EXERCISE:
Return, exactly and in full, the lines of the records below starting at the one with "Each request in" and ending at the one with "Mark the region", and no other lines.
══════════════════════════════
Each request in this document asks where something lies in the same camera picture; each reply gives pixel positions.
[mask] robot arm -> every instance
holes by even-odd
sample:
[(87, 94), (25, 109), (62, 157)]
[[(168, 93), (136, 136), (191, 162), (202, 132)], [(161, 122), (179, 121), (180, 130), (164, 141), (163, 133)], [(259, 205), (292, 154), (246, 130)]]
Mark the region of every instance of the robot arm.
══════════════════════════════
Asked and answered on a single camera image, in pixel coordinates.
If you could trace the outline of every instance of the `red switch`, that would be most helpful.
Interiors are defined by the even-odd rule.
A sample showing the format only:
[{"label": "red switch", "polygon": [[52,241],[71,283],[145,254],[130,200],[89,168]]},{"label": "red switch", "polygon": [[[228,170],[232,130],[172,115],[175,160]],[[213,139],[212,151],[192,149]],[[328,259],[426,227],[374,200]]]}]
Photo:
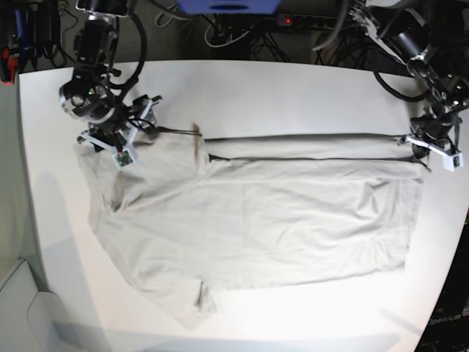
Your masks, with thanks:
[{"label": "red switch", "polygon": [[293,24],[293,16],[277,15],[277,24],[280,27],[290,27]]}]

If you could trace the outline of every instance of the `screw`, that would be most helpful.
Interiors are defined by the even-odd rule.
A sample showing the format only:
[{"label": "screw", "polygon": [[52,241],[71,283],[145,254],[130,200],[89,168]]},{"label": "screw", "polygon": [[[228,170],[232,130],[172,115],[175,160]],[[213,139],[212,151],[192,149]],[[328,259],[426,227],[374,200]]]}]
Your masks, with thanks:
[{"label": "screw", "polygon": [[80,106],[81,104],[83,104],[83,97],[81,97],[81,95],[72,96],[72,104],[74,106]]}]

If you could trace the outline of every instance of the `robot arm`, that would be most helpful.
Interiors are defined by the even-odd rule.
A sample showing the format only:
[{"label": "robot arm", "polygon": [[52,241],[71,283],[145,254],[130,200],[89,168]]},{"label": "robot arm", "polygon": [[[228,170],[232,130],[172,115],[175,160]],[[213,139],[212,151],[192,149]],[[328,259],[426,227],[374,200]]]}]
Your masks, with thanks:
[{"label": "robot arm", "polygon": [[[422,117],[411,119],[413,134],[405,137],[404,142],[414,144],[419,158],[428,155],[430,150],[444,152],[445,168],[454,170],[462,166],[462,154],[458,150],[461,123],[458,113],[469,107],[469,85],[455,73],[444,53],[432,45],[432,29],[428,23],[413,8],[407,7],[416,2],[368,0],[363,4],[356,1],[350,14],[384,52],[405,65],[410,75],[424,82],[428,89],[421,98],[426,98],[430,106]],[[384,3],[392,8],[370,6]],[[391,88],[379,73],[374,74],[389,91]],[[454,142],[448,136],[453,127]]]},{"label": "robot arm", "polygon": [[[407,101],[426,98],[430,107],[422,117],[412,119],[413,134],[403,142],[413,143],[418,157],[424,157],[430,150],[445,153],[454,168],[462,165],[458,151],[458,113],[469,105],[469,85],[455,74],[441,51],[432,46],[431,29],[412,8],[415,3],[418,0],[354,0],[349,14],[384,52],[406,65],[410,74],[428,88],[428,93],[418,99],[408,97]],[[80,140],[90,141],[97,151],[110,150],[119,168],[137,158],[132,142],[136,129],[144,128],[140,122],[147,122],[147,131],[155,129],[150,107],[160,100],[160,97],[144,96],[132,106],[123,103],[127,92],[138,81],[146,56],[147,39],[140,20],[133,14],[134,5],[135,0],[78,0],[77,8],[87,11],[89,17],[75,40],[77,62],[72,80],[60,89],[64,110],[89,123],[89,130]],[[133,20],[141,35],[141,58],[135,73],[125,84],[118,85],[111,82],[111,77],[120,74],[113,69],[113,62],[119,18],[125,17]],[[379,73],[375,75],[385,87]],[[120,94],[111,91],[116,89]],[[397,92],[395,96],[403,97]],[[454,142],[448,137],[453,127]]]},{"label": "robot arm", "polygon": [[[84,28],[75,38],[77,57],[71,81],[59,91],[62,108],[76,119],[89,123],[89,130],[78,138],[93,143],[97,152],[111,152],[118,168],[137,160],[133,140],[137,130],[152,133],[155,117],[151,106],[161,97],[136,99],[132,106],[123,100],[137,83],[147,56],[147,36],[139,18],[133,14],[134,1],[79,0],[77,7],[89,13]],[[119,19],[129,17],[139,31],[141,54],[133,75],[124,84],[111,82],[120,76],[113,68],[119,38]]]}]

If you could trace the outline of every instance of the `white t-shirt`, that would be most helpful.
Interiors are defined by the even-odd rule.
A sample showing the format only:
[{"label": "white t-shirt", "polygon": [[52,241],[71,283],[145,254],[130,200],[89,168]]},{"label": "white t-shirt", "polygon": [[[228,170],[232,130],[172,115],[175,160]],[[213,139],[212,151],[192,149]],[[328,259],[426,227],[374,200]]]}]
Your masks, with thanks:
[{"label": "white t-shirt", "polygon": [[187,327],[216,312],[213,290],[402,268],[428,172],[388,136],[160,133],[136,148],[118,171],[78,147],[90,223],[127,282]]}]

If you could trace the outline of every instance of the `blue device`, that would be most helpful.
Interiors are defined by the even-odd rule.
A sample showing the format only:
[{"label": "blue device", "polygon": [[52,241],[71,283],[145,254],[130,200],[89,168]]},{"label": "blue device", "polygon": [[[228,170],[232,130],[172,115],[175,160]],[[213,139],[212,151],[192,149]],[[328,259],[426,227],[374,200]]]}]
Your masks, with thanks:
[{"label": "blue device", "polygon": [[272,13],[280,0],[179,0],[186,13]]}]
══════════════════════════════
SOLUTION FOR THIS TASK:
Each request in this document asks where something lies in the same camera picture; each reply gives pixel positions.
[mask] robot arm -> every instance
holes by even-odd
sample:
[(87, 94), (25, 109), (62, 157)]
[[(168, 93), (136, 136), (191, 162), (202, 132)], [(161, 122), (179, 121), (180, 130), (164, 141), (163, 133)], [(259, 205), (292, 154), (246, 130)]]
Mark the region of every instance of the robot arm.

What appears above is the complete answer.